■ **WORK TO BE COMPLETED**: When you reach the line with "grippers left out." in the data below, begin printing lines exactly, and stop once the line with "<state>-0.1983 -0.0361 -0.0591" has been printed.

■ **DATA SECTION**:
*** Block opens ***

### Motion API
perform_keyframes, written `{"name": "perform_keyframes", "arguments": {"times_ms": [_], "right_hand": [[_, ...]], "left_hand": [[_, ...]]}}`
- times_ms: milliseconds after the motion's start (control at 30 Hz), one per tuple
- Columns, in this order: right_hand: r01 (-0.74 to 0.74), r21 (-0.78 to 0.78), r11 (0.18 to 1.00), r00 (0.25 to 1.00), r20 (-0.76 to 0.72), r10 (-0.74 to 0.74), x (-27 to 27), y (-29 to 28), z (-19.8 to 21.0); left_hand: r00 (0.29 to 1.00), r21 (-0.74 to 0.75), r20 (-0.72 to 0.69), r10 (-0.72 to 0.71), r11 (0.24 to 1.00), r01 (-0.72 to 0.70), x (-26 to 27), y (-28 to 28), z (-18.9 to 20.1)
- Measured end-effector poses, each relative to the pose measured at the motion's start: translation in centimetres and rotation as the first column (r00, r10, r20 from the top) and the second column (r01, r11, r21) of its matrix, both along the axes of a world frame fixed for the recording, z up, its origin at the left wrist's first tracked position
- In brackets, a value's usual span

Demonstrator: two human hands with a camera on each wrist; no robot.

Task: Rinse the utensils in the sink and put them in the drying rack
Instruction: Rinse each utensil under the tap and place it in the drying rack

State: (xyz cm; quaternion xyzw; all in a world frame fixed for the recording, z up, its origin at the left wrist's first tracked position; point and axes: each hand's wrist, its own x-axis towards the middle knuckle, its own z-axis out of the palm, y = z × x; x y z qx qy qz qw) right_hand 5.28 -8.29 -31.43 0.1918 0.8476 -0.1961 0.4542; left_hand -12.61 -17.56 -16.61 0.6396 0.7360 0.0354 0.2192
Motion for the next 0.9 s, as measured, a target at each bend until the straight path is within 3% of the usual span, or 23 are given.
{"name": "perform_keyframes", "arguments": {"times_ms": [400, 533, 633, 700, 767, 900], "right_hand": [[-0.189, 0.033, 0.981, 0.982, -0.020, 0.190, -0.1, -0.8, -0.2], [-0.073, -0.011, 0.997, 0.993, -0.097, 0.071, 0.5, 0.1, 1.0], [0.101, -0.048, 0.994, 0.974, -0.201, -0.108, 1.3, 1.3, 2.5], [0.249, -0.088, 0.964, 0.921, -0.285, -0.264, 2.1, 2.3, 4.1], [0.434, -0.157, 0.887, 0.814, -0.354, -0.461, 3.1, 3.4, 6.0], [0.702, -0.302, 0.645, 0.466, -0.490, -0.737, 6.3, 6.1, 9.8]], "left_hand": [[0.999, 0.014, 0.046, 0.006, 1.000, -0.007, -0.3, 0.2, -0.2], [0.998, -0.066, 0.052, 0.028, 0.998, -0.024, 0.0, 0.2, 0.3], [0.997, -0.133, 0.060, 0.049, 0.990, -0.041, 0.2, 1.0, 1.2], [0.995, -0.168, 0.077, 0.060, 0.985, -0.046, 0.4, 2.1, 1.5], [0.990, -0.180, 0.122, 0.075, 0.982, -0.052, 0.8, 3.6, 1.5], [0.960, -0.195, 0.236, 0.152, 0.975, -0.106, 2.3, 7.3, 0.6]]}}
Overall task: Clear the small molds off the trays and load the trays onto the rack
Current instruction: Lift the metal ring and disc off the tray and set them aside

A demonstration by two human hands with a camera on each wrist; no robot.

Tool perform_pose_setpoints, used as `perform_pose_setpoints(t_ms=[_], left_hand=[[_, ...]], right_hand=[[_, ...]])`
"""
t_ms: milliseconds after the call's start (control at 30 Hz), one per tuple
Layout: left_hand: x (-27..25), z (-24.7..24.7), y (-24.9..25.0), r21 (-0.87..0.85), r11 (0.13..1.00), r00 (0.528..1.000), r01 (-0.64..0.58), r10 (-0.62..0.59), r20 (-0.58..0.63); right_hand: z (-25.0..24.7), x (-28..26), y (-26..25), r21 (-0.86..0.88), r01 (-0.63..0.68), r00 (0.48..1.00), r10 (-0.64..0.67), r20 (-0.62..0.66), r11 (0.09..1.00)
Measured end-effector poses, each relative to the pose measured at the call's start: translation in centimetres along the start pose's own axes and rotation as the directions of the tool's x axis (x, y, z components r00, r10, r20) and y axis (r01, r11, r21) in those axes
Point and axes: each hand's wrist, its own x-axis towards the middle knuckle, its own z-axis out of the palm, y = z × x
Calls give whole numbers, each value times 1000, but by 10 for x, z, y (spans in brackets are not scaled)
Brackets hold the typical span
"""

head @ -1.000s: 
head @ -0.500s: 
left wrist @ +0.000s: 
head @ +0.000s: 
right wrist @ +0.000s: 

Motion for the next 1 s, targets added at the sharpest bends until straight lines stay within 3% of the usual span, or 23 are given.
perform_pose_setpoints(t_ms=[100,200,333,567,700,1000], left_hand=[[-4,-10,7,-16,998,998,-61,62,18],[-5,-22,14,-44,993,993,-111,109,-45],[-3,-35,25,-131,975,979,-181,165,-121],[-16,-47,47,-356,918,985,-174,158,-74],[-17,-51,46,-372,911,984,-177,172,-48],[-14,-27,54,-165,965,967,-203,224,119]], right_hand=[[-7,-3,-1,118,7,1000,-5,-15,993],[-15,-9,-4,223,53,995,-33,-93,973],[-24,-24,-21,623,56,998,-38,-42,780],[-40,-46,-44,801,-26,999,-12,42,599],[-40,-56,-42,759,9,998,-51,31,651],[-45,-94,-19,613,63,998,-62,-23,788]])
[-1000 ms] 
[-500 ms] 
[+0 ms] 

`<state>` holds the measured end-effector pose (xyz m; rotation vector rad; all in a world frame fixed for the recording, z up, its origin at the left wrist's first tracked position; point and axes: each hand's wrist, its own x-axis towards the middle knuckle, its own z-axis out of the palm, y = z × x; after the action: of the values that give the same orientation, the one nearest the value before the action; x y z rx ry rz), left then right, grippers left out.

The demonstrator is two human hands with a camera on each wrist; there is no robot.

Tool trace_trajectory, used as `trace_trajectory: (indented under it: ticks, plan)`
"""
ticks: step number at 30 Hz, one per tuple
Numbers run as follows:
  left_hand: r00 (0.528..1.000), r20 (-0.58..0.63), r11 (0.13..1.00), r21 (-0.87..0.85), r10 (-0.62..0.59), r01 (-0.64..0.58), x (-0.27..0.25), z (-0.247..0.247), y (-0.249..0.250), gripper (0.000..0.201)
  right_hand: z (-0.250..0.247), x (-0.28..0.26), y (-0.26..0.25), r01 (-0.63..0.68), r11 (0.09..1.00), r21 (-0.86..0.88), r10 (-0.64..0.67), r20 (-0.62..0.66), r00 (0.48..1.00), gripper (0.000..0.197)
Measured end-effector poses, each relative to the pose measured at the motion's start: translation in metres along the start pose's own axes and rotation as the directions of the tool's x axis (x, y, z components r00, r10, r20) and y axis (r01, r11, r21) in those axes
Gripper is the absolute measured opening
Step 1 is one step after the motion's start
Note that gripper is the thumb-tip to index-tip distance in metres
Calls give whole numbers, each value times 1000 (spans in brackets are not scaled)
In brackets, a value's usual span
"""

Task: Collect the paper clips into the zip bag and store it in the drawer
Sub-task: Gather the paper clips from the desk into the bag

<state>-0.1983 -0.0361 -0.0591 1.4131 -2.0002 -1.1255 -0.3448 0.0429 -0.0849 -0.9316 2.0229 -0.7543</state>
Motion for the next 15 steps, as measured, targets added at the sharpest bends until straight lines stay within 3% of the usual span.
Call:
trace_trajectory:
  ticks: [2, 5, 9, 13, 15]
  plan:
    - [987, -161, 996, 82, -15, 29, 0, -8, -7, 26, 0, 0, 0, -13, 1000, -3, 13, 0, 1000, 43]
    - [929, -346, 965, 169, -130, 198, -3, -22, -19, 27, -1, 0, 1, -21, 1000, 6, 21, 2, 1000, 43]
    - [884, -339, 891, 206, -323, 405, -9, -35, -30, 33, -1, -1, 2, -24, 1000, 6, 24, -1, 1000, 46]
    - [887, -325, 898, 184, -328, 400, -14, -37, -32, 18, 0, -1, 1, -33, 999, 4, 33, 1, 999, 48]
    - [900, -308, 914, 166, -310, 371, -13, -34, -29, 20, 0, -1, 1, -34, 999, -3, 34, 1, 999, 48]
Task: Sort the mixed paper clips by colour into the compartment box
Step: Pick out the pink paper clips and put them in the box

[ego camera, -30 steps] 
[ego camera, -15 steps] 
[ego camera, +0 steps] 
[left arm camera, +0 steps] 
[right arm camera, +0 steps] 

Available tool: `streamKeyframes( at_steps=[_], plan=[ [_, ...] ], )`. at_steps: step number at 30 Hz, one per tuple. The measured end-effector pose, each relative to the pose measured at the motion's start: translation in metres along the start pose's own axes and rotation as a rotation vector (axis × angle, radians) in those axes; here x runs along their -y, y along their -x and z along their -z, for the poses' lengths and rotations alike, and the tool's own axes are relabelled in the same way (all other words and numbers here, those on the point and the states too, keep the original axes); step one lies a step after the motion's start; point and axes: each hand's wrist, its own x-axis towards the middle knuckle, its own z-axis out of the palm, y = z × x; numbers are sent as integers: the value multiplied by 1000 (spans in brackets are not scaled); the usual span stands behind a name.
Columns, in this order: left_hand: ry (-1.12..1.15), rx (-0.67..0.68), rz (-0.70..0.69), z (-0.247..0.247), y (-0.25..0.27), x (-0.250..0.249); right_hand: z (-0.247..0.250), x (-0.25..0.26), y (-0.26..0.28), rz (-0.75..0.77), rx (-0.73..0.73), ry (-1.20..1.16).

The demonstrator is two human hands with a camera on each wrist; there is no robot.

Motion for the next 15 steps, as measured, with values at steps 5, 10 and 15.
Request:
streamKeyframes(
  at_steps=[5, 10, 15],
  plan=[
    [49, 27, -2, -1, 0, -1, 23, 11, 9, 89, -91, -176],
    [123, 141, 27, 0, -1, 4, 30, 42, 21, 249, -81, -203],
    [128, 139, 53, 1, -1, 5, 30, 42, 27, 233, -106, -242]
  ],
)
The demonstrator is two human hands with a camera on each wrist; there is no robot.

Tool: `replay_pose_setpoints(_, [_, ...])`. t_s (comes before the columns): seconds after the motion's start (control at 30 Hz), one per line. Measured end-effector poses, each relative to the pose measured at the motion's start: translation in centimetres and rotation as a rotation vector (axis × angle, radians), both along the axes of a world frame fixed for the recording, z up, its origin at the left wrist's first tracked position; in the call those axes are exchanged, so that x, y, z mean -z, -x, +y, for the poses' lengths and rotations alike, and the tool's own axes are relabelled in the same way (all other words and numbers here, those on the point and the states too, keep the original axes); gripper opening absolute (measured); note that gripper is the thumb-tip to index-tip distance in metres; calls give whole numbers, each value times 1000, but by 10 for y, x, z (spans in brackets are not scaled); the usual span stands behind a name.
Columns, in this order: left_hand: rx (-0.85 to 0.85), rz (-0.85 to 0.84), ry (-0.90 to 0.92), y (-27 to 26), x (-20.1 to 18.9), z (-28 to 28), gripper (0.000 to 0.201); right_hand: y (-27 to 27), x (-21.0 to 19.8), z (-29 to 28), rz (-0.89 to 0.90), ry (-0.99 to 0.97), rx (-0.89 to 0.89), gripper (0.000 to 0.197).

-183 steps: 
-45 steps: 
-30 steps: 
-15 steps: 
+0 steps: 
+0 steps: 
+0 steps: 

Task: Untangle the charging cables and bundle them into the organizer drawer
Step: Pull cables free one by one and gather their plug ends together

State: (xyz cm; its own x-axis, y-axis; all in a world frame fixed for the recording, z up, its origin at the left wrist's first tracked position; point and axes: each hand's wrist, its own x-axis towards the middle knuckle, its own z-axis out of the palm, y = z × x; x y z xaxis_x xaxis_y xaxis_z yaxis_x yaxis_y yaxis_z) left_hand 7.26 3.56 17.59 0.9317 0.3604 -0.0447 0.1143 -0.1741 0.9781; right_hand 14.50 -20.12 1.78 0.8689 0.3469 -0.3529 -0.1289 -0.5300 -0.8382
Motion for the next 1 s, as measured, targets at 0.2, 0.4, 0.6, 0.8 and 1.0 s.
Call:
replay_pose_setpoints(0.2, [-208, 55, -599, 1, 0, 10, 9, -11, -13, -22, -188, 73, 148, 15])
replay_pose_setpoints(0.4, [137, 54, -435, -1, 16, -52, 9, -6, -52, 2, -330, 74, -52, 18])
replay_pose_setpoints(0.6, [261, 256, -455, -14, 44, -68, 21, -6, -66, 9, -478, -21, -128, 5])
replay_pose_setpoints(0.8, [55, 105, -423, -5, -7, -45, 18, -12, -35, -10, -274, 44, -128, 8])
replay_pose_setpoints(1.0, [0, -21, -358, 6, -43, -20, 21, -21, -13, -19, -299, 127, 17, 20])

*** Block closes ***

■ **ANSWER TO THE EXERCISE**:
`<state>` holds the measured end-effector pose (xyz m; rotation vector rad; all in a world frame fixed for the recording, z up, its origin at the left wrist's first tracked position; point and axes: each hand's wrist, its own x-axis towards the middle knuckle, its own z-axis out of the palm, y = z × x; after the action: of the values that give the same orientation, the one nearest the value before the action; x y z rx ry rz), left then right, grippers left out.

The demonstrator is two human hands with a camera on each wrist; there is no robot.

Tool trace_trajectory, used as `trace_trajectory: (indented under it: ticks, plan)`
"""
ticks: step number at 30 Hz, one per tuple
Numbers run as follows:
  left_hand: r00 (0.528..1.000), r20 (-0.58..0.63), r11 (0.13..1.00), r21 (-0.87..0.85), r10 (-0.62..0.59), r01 (-0.64..0.58), x (-0.27..0.25), z (-0.247..0.247), y (-0.249..0.250), gripper (0.000..0.201)
  right_hand: z (-0.250..0.247), x (-0.28..0.26), y (-0.26..0.25), r01 (-0.63..0.68), r11 (0.09..1.00), r21 (-0.86..0.88), r10 (-0.64..0.67), r20 (-0.62..0.66), r00 (0.48..1.00), gripper (0.000..0.197)
Measured end-effector poses, each relative to the pose measured at the motion's start: translation in metres along the start pose's own axes and rotation as the directions of the tool's x axis (x, y, z components r00, r10, r20) and y axis (r01, r11, r21) in those axes
Gripper is the absolute measured opening
Step 1 is one step after the motion's start
Note that gripper is the thumb-tip to index-tip distance in metres
Calls give whole numbers, each value times 1000 (spans in brackets are not scaled)
In brackets, a value's usual span
"""

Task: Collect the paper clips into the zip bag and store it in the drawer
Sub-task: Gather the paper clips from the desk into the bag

<state>-0.1983 -0.0361 -0.0591 1.4131 -2.0002 -1.1255 -0.3448 0.0429 -0.0849 -0.9316 2.0229 -0.7543</state>

The exercise concludes with that.